E dalla voce di Ala’uddin esplode
la nascita dei guastatori bambini:
io ho buttato una pietra sulla jeep
io ho distribuito volantini
io ho dato il segnale
io ho ricamato lo stemma
portando la sedia
da un quartiere…a una casa…a un muro
io ho radunato i bambini
e abbiamo giurato sulla migrazione dei profughi
di combattere
finché brillerà nella nostra strada il pugnale di un
conquistatore.
Sono prima i soldati e poi i bambini di Rafah i protagonisti di questa splendida poesia del giornalista arabo il quale, attraverso una crescente descrizione emotiva, ci parla di anime costrette alla violenza. Dove la guerra spazza via intere famiglie, e lascia orfani i bambini, dove i soldati indossano un casco per proteggersi, ma anche per non vedere al proprio fianco, dove le lacrime non esistono più perché di dolore si vive, non si sopravvive. E i bambini si uniscono, per farsi forza sì, ma anche per darsi da fare e cercare di cambiare tutto questo nero che guardano; ma non c’è nulla da ammirare. Non Ala’uddin a cui è stato imposto di credere che l’unico modo per vincere sia trovare un conquistatore più forte.
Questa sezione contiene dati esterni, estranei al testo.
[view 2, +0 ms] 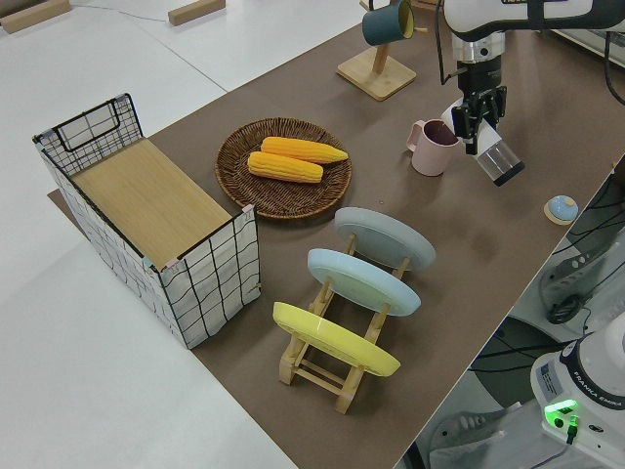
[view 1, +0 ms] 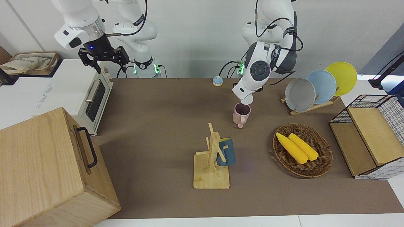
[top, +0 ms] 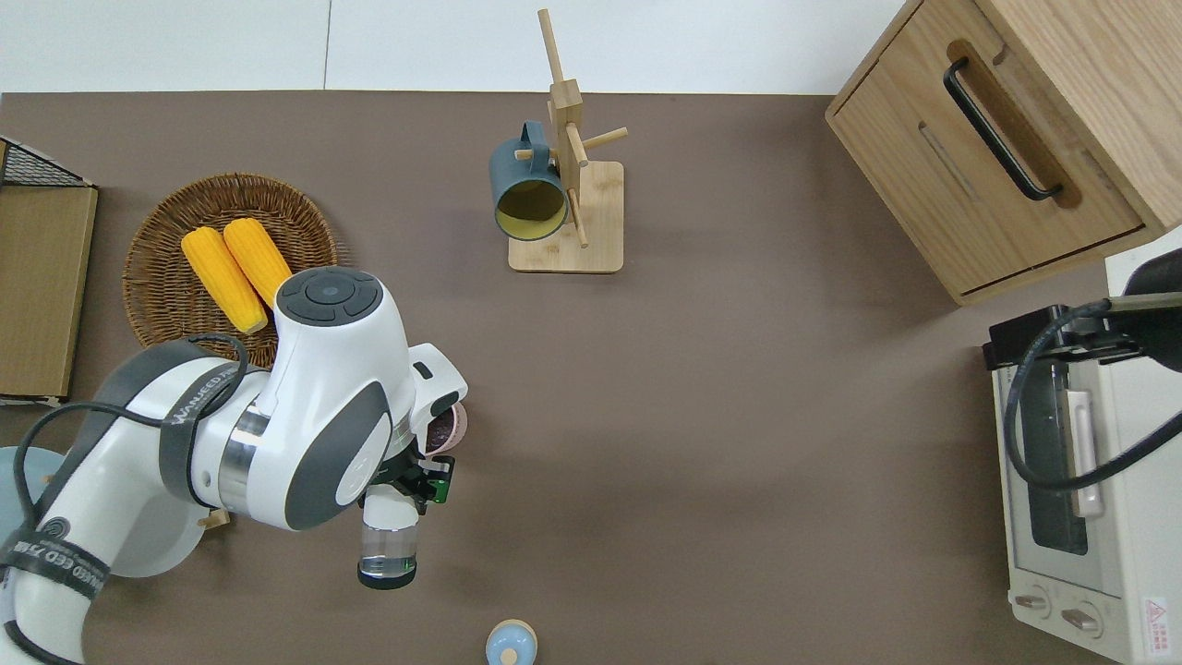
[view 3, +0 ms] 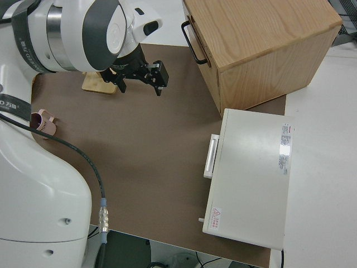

I bambini di Rafah sono quei bambini cresciuti nell’unico valico internazionale della Striscia di Gaza, passato dal controllo israeliano a quello arabo e dunque teatro di continui sconti. I bambini di Rafah hanno guardato i soldati camminar loro accanto su carri armati enormi, hanno visto macerie e hanno imparato a difendersi, diventando guastatori, perché non possono fare altro che usare l’unica arma a loro disposizione, la forza. Quella forza che permette loro di sperare che qualche adulto li guardi negli occhi, per vederci tutto quello che sono stati costretti a guardare.